*ACTIVITY:* Transcribe the full listing, keeping every word as it stands.
*** DATASET EXTRACT ***
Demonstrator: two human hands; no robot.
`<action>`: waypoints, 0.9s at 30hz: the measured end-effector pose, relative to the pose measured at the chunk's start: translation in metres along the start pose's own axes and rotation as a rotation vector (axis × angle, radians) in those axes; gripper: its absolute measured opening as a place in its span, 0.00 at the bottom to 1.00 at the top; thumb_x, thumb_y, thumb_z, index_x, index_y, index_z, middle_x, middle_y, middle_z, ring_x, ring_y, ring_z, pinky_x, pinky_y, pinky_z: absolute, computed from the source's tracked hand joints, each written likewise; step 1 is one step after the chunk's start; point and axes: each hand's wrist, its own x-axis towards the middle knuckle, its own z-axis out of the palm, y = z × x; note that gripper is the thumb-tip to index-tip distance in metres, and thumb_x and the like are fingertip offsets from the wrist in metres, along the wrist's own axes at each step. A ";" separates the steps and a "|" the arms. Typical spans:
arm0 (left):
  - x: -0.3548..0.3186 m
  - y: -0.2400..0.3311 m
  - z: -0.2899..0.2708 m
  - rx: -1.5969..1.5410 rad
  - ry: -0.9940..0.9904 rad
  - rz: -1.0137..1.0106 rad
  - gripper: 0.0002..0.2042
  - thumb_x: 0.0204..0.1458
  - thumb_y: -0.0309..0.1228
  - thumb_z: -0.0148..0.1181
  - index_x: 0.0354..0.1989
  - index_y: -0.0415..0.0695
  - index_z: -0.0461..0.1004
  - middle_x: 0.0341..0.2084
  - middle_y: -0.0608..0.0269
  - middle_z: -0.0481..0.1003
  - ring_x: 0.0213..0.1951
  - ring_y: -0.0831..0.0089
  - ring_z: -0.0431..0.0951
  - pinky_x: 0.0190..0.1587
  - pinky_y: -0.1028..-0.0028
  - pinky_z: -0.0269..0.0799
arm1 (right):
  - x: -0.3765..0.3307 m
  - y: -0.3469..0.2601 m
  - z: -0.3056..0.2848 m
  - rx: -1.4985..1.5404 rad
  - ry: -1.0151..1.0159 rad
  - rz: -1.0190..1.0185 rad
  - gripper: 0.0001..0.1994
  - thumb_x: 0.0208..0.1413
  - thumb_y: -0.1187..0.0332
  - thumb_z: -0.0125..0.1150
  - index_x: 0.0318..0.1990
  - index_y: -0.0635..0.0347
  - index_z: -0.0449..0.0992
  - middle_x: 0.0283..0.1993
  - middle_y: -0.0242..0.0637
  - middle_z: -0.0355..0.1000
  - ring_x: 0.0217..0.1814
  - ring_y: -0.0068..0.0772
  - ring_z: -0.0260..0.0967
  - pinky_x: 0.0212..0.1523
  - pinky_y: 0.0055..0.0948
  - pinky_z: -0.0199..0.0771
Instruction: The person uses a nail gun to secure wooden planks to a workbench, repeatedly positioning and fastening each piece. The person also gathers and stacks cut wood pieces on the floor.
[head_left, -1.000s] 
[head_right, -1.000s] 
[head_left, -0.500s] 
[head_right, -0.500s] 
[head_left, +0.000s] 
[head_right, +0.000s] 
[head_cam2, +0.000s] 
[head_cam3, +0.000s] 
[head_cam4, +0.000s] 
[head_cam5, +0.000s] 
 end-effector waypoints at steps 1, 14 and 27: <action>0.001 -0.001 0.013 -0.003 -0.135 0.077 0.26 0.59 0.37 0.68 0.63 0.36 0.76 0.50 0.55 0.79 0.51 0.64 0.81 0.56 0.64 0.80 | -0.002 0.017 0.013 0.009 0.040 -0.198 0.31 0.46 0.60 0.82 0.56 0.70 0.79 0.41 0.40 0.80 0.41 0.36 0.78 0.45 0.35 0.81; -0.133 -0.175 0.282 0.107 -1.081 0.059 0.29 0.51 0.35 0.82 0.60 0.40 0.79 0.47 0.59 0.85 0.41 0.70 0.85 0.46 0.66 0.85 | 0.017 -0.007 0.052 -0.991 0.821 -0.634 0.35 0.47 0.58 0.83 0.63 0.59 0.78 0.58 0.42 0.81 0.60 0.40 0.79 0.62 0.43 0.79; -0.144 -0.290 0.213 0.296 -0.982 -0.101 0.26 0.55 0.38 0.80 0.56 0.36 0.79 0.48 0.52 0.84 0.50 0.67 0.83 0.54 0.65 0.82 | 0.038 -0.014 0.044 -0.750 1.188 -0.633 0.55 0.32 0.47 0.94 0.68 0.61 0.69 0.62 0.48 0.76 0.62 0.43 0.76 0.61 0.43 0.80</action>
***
*TASK RESPONSE:*
Demonstrator: two human hands; no robot.
`<action>`: waypoints, 0.9s at 30hz: the measured end-effector pose, relative to the pose measured at the chunk's start: translation in metres along the start pose's own axes and rotation as a rotation vector (axis × angle, radians) in those axes; gripper: its absolute measured opening as a place in its span, 0.00 at the bottom to 1.00 at the top; thumb_x, thumb_y, thumb_z, index_x, index_y, index_z, middle_x, middle_y, middle_z, ring_x, ring_y, ring_z, pinky_x, pinky_y, pinky_z: absolute, computed from the source's tracked hand joints, each written likewise; step 1 is one step after the chunk's start; point and axes: each hand's wrist, its own x-axis towards the middle knuckle, its own z-axis out of the palm, y = z × x; note that gripper is the thumb-tip to index-tip distance in metres, and thumb_x and the like are fingertip offsets from the wrist in metres, along the wrist's own axes at each step. A ";" separates the steps and a "|" the arms. Typical spans:
arm0 (left):
  - x: -0.3548..0.3186 m
  - y: -0.2400..0.3311 m
  - z: -0.2899..0.2708 m
  - rx: -1.5969..1.5410 rad
  - ry: -0.9940..0.9904 rad
  - rz: -1.0137..1.0106 rad
  - gripper: 0.0002..0.2042
  - thumb_x: 0.0204..0.1458
  - thumb_y: -0.0309..0.1228
  - thumb_z: -0.0148..0.1181
  - index_x: 0.0354..0.1989
  - index_y: -0.0415..0.0695
  - index_z: -0.0461..0.1004
  - middle_x: 0.0341..0.2084
  - middle_y: -0.0608..0.0269
  - middle_z: -0.0481..0.1003
  - ring_x: 0.0213..0.1951
  - ring_y: -0.0831..0.0089
  - ring_z: -0.0431..0.0951
  - pinky_x: 0.0190..0.1587
  - pinky_y: -0.1028..-0.0028
  - pinky_z: -0.0269..0.0799
arm1 (right):
  - x: -0.3765..0.3307 m
  - y: -0.3469..0.2601 m
  - z: -0.3056..0.2848 m
  - rx: -1.4985..1.5404 rad
  - ry: -1.0151..1.0159 rad
  - rz: -1.0190..1.0185 rad
  - gripper: 0.0001..0.1994
  - thumb_x: 0.0208..0.1413
  - thumb_y: -0.1187..0.0332
  - thumb_z: -0.0125..0.1150
  - index_x: 0.0318..0.1990
  - index_y: -0.0635..0.0347
  - index_z: -0.0449..0.0992
  - middle_x: 0.0283..0.1993
  - middle_y: -0.0242..0.0637
  - middle_z: -0.0355..0.1000
  - ring_x: 0.0217..0.1814
  - ring_y: -0.0068..0.0772
  - ring_z: -0.0260..0.0967
  - pinky_x: 0.0212..0.1523
  - pinky_y: 0.0055..0.0948
  - pinky_z: -0.0199..0.0771
Instruction: The person uses a nail gun to secure wooden planks to a workbench, repeatedly positioning and fastening each piece. The person also gathers and stacks cut wood pieces on the floor.
[head_left, -1.000s] 
[head_right, -1.000s] 
[head_left, -0.500s] 
[head_right, -0.500s] 
[head_left, +0.000s] 
[head_right, +0.000s] 
[head_cam2, +0.000s] 
[head_cam3, +0.000s] 
[head_cam4, +0.000s] 
[head_cam5, +0.000s] 
 end-effector waypoints at steps 1, 14 and 27: <action>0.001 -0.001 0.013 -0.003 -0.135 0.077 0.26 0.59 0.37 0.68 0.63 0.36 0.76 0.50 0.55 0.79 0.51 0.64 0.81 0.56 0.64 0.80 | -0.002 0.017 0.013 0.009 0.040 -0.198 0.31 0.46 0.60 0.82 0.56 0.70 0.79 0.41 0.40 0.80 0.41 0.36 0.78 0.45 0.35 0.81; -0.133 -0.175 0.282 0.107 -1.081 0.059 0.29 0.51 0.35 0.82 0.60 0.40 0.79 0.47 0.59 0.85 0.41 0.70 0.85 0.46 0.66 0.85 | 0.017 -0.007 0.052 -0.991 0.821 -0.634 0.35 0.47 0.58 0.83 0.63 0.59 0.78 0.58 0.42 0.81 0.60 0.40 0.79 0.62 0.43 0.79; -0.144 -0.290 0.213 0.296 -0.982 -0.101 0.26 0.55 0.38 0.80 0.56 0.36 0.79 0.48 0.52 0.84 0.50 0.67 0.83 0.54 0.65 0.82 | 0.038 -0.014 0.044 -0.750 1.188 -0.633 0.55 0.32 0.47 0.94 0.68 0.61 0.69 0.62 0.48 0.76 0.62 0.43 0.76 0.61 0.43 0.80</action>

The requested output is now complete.